New direction on SLAs offers hope for cloud computing providers and procurers

Clare Hopping

Wednesday 27 August 2014

New guidelines for EU cloud computing providers could help standardise SLAs, making it more cost effective and secure for businesses to store data in the cloud. However, not all experts agree that SLA guidelines are what’s needed.

If you’ve ever sourced a cloud provider, you’ll know that it can be hard to assess and compare the stated availability, reliability and security of different services.

The global nature of the cloud has meant that service-level agreements (SLAs) are complex, with different providers using different terminology, stating different applicable requirements and offering different products and services that require a different approach to SLAs.

But there is hope on the horizon.

C-SIG offers new direction on SLAs

New guidelines around the European Cloud Computing Strategy, particularly related to SLAs, were presented to the European Commission (EC) at the end of June, with the intention of helping businesses save money and get the most out of cloud computing services by standardising the agreements.

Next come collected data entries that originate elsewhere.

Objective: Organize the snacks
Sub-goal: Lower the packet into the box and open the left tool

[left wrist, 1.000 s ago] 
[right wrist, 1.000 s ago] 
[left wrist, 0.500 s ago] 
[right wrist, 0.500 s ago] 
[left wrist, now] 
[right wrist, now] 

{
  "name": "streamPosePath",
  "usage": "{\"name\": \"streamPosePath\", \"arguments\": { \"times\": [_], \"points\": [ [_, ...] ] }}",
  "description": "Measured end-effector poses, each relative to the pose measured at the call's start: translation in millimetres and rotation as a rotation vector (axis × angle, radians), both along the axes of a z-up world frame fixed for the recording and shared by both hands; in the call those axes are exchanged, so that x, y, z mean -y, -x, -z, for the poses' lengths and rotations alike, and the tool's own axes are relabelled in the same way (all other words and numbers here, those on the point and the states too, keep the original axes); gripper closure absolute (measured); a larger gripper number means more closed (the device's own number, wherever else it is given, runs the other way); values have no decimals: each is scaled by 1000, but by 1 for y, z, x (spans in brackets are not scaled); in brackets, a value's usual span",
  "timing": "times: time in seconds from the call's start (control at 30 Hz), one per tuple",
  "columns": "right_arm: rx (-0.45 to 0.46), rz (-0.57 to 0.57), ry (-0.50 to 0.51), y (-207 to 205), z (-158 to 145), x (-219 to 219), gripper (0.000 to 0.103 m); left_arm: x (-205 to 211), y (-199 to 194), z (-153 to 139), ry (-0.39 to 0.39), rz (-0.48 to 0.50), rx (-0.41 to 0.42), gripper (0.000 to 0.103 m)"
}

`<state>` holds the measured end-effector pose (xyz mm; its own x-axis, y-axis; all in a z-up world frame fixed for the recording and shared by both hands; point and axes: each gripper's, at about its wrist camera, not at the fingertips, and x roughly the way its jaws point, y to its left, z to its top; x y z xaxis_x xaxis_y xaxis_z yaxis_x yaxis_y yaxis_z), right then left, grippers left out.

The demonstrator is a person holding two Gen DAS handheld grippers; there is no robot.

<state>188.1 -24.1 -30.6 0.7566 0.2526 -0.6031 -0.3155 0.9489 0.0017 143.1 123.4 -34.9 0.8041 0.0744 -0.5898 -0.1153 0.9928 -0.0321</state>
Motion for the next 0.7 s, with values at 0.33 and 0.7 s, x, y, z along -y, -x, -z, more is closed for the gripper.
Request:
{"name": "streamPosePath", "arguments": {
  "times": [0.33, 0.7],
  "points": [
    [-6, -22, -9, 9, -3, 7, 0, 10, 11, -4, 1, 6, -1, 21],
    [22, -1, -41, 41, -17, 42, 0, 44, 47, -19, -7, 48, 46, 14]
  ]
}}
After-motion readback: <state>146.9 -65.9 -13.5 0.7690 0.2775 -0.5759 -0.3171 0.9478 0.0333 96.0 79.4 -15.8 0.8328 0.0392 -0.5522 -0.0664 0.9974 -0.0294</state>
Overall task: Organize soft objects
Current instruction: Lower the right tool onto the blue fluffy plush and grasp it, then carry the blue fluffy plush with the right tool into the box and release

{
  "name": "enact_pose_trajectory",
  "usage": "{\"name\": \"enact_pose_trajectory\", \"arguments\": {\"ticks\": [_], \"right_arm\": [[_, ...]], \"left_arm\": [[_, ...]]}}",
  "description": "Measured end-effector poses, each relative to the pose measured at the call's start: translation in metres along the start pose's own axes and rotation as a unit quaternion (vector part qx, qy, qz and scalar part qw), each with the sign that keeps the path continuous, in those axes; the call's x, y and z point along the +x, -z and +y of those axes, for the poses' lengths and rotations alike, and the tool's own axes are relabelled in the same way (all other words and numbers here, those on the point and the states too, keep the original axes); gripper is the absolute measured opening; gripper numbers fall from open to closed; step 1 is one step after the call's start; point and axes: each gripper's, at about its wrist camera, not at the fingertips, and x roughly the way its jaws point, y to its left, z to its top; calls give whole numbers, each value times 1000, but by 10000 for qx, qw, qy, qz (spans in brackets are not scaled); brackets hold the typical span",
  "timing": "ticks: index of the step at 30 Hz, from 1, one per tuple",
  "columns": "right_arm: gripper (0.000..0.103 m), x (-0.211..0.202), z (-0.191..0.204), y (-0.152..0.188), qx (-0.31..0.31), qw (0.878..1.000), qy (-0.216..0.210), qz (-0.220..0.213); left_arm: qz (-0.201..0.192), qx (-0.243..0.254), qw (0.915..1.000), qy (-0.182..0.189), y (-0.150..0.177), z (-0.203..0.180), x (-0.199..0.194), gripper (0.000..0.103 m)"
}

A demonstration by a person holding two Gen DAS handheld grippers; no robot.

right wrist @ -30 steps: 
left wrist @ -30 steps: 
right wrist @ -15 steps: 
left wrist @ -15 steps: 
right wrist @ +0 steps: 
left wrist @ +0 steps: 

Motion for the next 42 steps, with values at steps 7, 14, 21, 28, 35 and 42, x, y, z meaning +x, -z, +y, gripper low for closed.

The EC believes the new standards will also help generate trust in innovative computing solutions and help EU citizens save money, meaning companies can welcome higher revenues.

EC vice-president Viviane Reding has said the guidelines are in the same spirit as the EU data protection reform that aims at boosting trust.

“A competitive digital single market needs high standards of data protection,” she announced recently. “EU consumers and small firms want safe and fair contract terms. Today’s new guidelines are a step in the right direction.”

Not all experts agree

However, Quocirca founder and analyst Clive Longbottom questions what an SLA means in a cloud world and whether it is relevant.

“The C-SIG seems to be looking at this as being uptime, security levels and so on – all stuff that can be written down for a prospect to compare and contrast between differing cloud providers,” he says.

“The cloud should, however, herald a complete change in the way that IT is implemented and run – a move from monolithic applications that are hosted on a dynamic, multi-tenanted, flexing resource platform to a more flexible composite application environment where the application is built up on the fly from functions pulled from a range of different cloud (and sometimes non-cloud) environments.”

“The cloud should herald a complete change in the way that IT is implemented and run…”

Longbottom says the form of SLA that is required in a cloud environment is an in-line one: from a white or yellow-pages directory of services, an application provisioner needs to be able to ask (in real time) a possible functional supplier things like:

– What latency is there between me and you?

– What number of transactions per second can you handle?

– Do you support these levels of security?

– Do you have the APIs to interact with this service from a different supplier?

“These then require a codified, proceduralised means of requesting and responding at the technical level – no documentary approach to SLAs can manage to deal with this kind of requirement.”

The SLA policy needs to adapt as the industry changes

Although the new C-SIG-led SLA policy will benefit companies on paper, resulting in a more reliable service for businesses as they are able to choose services to suit their needs, it may need to be extended in future to include a wider range of requirements from cloud providers and answer more questions CIOs have when choosing which services to sign up to.

The new initiative from the EC is certainly a step in the right direction to help boost adoption of cloud services, and with more directives planned for the future, we can expect to see a shift happening as companies move away from hardware and into the cloud.

What’s been your experience sourcing cloud providers? Do you agree that standardising SLAs is a step in the right direction?